New Age for Dollar/Equity Correlation
11/09/2011 9:56 am EST
Even equity traders must watch the US dollar these days, says Boris Schlossberg, who assesses how dollar news and other fundamental factors are impacting markets the world over.
All eyes seem to be on the US dollar recently. In more recent years, traders have been trading it outright or at least watching it even if they’re equity traders.
Our guest today is Boris Schlossberg to talk about what he feels is going to happen with the dollar coming forward. So Boris, talk about your thoughts on the dollar going forward here.
It’s really amazing how the dollar and the equity markets have become completely correlated over the last several years, or interrelated at the very least.
You know, when we watch news networks or the business networks, all the time they’re talking about the dollar as much as they’re talking about equities. I think exemplifies the fact that we’re now completely interconnected on all the global markets. It’s very important to watch them both.
So the dollar has had a little bit of strength recently for two reasons. One, the market has been so convinced that the Fed is going to go out there and try to do a third round of quantitative easing (QE) and flood the market with more dollars and essentially dilute the currency further.
The fact that it did not at the latest FOMC meeting has really created a lack of expectations and an unwind of those expectations. So the dollar has gotten a benefit out of that, partially.
Also, the market was looking for leadership on the fiscal side to try to stimulate the US economy. We haven’t had that because we’ve had so much rancor in the US political spectrum.

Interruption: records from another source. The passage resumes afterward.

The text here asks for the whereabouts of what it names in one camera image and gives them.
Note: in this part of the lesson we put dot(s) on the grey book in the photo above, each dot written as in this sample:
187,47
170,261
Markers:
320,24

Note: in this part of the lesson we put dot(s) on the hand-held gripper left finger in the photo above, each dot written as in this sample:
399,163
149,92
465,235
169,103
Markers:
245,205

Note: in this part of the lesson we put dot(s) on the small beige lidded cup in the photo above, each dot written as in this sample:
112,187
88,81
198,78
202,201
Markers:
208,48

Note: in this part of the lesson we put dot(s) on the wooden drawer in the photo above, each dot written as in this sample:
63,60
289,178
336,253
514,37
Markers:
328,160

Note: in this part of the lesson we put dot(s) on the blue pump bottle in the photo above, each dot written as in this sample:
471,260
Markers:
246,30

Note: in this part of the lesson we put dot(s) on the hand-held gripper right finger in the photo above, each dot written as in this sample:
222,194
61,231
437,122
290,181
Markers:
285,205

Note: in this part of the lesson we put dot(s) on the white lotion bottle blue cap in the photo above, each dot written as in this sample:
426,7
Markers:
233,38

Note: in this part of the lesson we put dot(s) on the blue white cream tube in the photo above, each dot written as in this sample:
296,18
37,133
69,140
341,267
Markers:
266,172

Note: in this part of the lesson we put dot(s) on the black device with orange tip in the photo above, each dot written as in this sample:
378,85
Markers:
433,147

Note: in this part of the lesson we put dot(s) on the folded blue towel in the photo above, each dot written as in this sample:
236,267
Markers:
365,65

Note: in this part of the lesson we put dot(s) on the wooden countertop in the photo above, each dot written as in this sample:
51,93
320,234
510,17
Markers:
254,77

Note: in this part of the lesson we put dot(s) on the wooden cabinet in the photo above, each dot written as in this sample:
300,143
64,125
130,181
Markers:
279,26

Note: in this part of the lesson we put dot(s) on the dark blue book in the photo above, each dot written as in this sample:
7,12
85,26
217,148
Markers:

Recently, we’ve seen President Obama put forth a jobs bill that could possibly be stimulative, and the market now feels that it’s the fiscal officials that may finally take the baton and actually begin to try to stimulate the economy, versus the monetary officials.
That has been why the dollar has been so weak because the way monetary officials stimulate the economy is by printing more dollars, and that becomes very negative for the currency.
If fiscal officials can actually create some demand, which is really the underlying driver of need in the US economy, then that could actually be positive in 2012.
We could see hopefully a reduction in unemployment and then in turn we’d be dollar positive on just a purely fundamental basis.
Are you surprised to see the dollar strength knowing that we have printed so much money in QE1 and QE2? We haven’t seen inflation, we haven’t seen that really affect the dollar and it’s still stronger here.
I’m actually not surprised that we haven’t seen inflation because I think the Fed’s argument has been extremely valid.
We’re at a time right now where the biggest single problem for businesses is demand. There is lack of demand. It’s very much a Japanese problem.
Remember the Japanese printed tons and tons of yen and continue to do so all the time, and yet they’re facing deflation. That has to do with what’s called the "multiplier of money."
It doesn’t matter how much money you print, if people don’t spend it, if they don’t circulate the money within the economy, there’s very little demand, and therefore, you actually are facing deflationary prices.
So that’s what we’ve seen recently in the US economy. However, and you make an interesting point, over the last few data points, we’ve actually seen an uptick in US prices, which suggests that we may no longer be in a deflationary environment.
That’s perhaps yet another reason why the Fed decided that they didn’t want to have to go to QE3 because they really didn’t want to exacerbate a situation and perhaps turn the problem into an inflationary problem. That would be very, very dangerous.
So yes, for those reasons the dollar is starting to strengthen now.
All right, any specific levels you’re watching very carefully on either the downside or the upside to see where it may go?
Yeah, if you’re looking at EUR/USD, and you know, the dollar is really sort of a very different story. The USD/JPY of course has just been on a one-way decline and the yen has been strengthening, but EUR/USD has seen some strength against the euro.
It broke the 1.35 level recently, and I think it’s reasonable that by the end of the year, we may be seeing 1.30 on EUR/USD as we go forward.